|The art of storytelling dates from antiquity. It probably started when early man related some event in his life to his comrades. Things like where he found game, how he subdued it and what he intended to do with his kill were probably the earliest subjects of human storytelling.
Next came invented explanations of natural events. Most of these originated in the storyteller’s mind and attributed things like rain, snow, lightning, wind and earthquakes to the activities of deities.
These stories were entirely oral at first. Nothing was written simply because the development of writing was many centuries in the future. Crude cave paintings probably characterized some of the stories that were important at the time. The only publication of these early stories consisted of verbal repetitions passed down through the generations. As such, they were subject to both intentional and unintentional modifications over time.
Finally, the age of early writing was reached. At first, this new tool was used primarily for bookkeeping. The number of slaves, cattle or horses was recorded as a form of inventory keeping. Barter transactions were tracked and the record was used to assure satisfactory completion.
As early man’s physical needs began to be satisfied more easily, the age of philosophers and historians began. Thoughts about the meaning of things were exchanged and refined by the great thinkers of the time. The written word was a great facilitator for these activities.
Almost coincident with the recording of history, myths were born. Elaborate history-like stories were created from the authors’ imaginations. The line between true history and outright fabrication began to blur as time passed.
And so, written storytelling became a reality. Many of these ancient works remain to this day, and are subjects of extensive debates about their reality between scholars. Stories concerning Atlantis, early Greek explorers and even sea monsters are taken by some to be based in reality and by others as utter fiction. Expensive explorations and excavations have been undertaken to search for the truth behind these stories.
Whether truth or fiction, many of these stories have endured for millennia. They are generally regarded as timeless literature to this day.
Even a cursory examination of these works reveals that they are what they were intended to be, that is, stories. Like their oral ancestors, they represent the telling of an event or thought. They are, for all practical purposes, almost one hundred percent tell works. There is very little, if any, show content. At this point, the reader should be reminded that this effort is called storytelling, not storyshowing.
So, where did our modern mantra of show, don’t tell, originate? In my opinion, its beginnings can be found in the theatrical arts. Plays and vignettes are generally filled with only dialogue, both verbal and physical. The stage settings, costumes and sound effects are depended upon to provide the viewer with a feeling of the conditions surrounding the dialogue.
For a storyteller, the scene, characters, costumes and conditions must be described. This description is necessary to the extent the story is dependent on it. Even these descriptions can be explained to the reader plainly, without resorting to inferences or complicated deductions. Because a play generally has no such plain language, it is necessary to make the descriptions entirely visual. There are times when this limitation in the visual arts results in the viewer reaching an unintended conclusion. This risk need not be endured by the storyteller.

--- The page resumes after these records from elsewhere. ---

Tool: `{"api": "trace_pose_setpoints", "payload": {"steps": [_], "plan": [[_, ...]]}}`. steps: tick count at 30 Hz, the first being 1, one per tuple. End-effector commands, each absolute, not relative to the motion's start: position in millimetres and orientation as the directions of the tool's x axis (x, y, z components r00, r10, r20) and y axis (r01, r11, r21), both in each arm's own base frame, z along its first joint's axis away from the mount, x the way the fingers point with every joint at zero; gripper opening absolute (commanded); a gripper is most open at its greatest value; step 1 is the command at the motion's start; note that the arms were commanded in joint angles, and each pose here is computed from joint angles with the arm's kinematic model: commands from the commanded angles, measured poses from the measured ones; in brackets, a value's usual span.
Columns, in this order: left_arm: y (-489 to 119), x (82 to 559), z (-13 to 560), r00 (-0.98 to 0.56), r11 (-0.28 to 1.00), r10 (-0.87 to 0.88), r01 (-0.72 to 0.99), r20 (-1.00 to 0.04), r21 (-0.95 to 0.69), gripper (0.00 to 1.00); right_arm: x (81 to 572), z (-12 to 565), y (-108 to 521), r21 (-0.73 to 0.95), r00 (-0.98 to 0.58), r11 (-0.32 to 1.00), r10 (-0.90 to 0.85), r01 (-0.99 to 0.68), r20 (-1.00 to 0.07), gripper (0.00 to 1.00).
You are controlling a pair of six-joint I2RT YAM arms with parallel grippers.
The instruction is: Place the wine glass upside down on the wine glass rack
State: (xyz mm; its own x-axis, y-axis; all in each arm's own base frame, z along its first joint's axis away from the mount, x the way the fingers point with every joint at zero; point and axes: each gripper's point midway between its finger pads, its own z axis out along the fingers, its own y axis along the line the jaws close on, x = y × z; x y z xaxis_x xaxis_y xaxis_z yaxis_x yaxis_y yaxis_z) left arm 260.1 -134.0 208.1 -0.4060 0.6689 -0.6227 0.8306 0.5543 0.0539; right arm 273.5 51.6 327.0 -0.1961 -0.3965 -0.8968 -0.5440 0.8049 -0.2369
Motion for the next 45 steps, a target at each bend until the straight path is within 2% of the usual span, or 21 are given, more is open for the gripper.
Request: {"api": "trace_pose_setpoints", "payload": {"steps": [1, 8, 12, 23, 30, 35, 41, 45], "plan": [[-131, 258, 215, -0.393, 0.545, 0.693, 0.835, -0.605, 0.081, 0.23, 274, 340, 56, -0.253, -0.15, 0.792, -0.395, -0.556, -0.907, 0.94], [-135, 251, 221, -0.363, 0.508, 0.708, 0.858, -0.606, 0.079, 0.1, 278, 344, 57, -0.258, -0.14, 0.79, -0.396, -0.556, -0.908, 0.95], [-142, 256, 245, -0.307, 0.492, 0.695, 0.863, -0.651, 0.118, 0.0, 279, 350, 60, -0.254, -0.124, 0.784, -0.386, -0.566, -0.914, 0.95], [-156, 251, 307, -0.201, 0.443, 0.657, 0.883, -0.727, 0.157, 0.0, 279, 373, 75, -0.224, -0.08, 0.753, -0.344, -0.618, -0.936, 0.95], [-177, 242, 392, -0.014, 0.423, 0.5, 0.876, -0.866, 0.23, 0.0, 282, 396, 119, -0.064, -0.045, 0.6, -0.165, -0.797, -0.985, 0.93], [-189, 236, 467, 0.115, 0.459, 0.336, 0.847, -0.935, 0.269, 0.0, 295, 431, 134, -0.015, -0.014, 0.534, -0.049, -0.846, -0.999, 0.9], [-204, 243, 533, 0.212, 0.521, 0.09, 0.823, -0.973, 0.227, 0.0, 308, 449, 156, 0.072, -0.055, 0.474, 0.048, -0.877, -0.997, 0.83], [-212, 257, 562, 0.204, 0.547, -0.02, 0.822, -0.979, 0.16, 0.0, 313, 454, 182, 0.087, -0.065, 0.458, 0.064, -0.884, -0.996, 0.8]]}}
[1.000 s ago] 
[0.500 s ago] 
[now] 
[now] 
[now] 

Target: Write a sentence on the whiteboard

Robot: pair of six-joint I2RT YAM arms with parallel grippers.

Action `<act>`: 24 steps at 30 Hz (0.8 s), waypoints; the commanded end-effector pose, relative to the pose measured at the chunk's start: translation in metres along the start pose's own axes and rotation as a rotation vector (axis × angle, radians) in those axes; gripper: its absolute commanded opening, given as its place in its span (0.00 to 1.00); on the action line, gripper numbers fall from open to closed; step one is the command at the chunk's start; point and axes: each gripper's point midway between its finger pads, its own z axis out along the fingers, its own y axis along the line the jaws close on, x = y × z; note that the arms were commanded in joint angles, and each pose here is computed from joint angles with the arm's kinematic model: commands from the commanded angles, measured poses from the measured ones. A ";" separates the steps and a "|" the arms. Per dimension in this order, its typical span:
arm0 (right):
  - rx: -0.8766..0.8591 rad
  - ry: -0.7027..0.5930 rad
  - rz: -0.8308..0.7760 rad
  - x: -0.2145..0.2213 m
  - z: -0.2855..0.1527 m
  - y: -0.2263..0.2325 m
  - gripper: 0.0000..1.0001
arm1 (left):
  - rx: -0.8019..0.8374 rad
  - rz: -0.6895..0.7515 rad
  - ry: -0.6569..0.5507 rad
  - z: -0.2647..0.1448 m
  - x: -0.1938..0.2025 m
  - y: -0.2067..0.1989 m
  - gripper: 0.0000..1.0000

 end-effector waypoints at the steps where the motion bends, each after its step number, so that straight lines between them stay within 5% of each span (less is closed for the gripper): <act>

If a careful analysis is conducted of the work of current best selling authors, it will reveal that between sixty and eighty percent of the words written can be categorized as show versus tell. Further analysis indicates that a majority of the show words do not contribute in any way to furtherance of the story plot itself.
So, with this in mind, the question remains. Why is modern successful storytelling so heavily weighted toward showing versus telling? One could be cynical and conclude that without the show content, most novels would be too short to publish as a book. A more thoughtful conclusion is that the show content makes the work more believable to the reader by creating a feeling for the characters and scenes. It’s reasonable to further conclude that this believability contributes to the reader’s enjoyment of the work.
This conclusion leads inevitably to the belief that unless a manuscript is weighted to showing rather than telling, it won’t be marketable.
It’s possible this belief is flawed. A good story with a strong plot and characters should be every bit as marketable through telling versus showing. In fact, if it is the writer’s intention to communicate unambiguously, telling is far less ambiguous than showing. Whether flawed or not, the belief in showing is dominating current editorial decision making. As a result, some excellent story ideas never make it into print simply because they lack heavy show content.
This is not to say that there is no place for show in modern storytelling. Show content that contributes directly to the story’s plot can be utilized to add color to an otherwise black and white canvas. It should not, however, take the place of direct descriptions of scenes and characters that are vital to the story’s thrust. Show content that does not contribute to the plot, while often colorful, can introduce the risk of distracting the reader from the author’s intent.
In my humble opinion, we should attempt to return to the art of storytelling originated by our ancestors and leave much of the set design and costumes to our playwright friends.